21 October 2007

Yesterday & Today's Efforts

This weekend has been fairly productive. Not with art, but with all the other crap that one has to do to keep things going.

Made it to the farmer's market to get some soup veggies for the party next weekend (we are having home-made soups and breads from Panera). Talked to the bee guy, finally remembered to take some encaustic paintings to show him. We gave him an encaustic artist trading card.

We did every scrap of laundry. Except now there is more to do...

We cleaned the downstairs bathroom. And our bedroom.

Abelisto did some grading and prep for Monday's classes. I did not have any grading to do. My students are working on papers right now. Next weekend I will have grading to do.

We bought mice for the snake to eat - frozen ones, not live ones. Mice-On-Ice, they are called.

We bought groceries. We only do that every other week. Well, we only go to La Crosse and do the big grocery shopping every other week. We get perishables locally from a couple stores in town and the farmer's market.

We picked up the built-in cabinet doors from the glass replacement company and put them back on the built-in cabinets. They had been sitting in the hall for about a year before we took them to have the broken glass replaced last week.

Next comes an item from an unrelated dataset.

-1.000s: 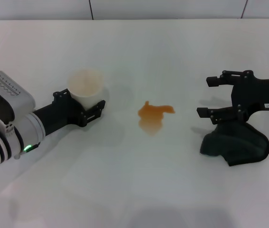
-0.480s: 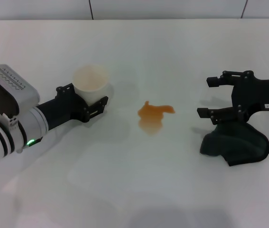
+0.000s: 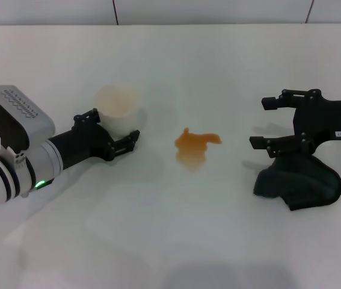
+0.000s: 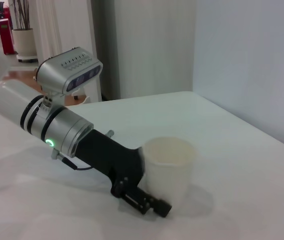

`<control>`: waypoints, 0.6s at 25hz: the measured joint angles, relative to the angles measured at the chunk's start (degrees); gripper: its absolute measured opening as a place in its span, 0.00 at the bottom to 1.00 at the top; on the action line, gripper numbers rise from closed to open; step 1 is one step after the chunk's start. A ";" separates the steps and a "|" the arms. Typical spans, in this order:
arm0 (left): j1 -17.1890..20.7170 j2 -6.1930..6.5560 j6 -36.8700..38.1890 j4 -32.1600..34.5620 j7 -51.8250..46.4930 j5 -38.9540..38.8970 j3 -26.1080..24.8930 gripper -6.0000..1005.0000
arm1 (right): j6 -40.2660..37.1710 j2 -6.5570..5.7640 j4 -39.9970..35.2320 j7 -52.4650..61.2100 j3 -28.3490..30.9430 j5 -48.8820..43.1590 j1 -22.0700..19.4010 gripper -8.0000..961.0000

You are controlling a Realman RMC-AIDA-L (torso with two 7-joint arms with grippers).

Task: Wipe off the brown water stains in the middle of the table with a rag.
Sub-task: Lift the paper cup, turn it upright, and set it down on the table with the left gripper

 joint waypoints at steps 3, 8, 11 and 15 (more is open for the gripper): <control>0.03 -0.01 -0.14 -0.01 0.12 0.08 0.00 0.79 | 0.00 0.00 0.00 0.00 0.00 0.02 0.00 0.91; 0.07 -0.03 -0.26 0.08 0.14 0.05 0.00 0.82 | 0.00 0.00 0.00 0.00 0.00 0.08 -0.16 0.91; 0.17 -0.03 -0.07 0.06 0.15 0.08 0.01 0.83 | 0.00 0.00 0.00 0.00 0.00 0.10 -0.25 0.91; 0.44 -0.05 0.16 -0.03 0.17 0.12 0.00 0.84 | 0.00 0.00 0.00 0.00 0.03 0.10 -0.32 0.91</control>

We took a short ride on the bicycles, stopped by the bike shop to ask about trainers (the device you set a regular bike on to make it into a stationary bike for exercising in the winter.

We cleaned up my studio - it was not too bad, so that was easy.

We cleaned up the front room. And the dining room. And the foyer. And the back porch. We paid the bills.

We replaced the front door. The replacement door had been sitting in the foyer for about three weeks. We bought it and one for the back door on sale at Menards at the beginning of the month and managed to get the back door replaced the next day. Not so the front door.

Eventually we want to give up this big house. We have talked about donating it to the local Catholic Worker house. They could use a bigger house for their women and children's homeless shelter. We have also talked about selling the house.

I just want something smaller and simpler and more energy efficient. I would think about building something, but past experience kind of makes me shudder.

Eventually I would like something about half the size of this place. I figure 1500 sq ft would be ideal. That would be big enough that people could visit, but not live with us. I would like to be on the edge of town - close enough to ride bicycles into town, but far enough out that Abelisto could have as many beehives as he would like. I want a big garage that I can convert into a studio.

Some days we talk about finding one or two like-minded adults who would like to live in community. If we could find them, we would consider keeping the house after the kids leave. But I go back and forth in my head on this. Having lived in community I know how hard it is to make it work. Still, with the right people... But that is the trick, finding the right people.

Anyway, the house, or at least the first floor, is clean (except for the kitchen which I am going to tackle right after I finish this posting) and ready for the soiree next weekend. We will need to give it a touch up, and mop the floors, on Friday or Saturday morning. But for the most part, none of us will be mortified about the house when people come Saturday night.

I was going to make some curtains, but I think I will just leave the slightly cat-damaged mini-blinds up for now. I will just pull them up high enough that the damage does not show. Instead of all that sewing work, I am going to start a weaving project. It will be nice to weave something. I have not done any weaving for a couple years. Between grad school and work and the divorce, weaving got shoved to the bottom of the list.

We did do one art related thing today. We went to the opening of the next show in the SMU gallery.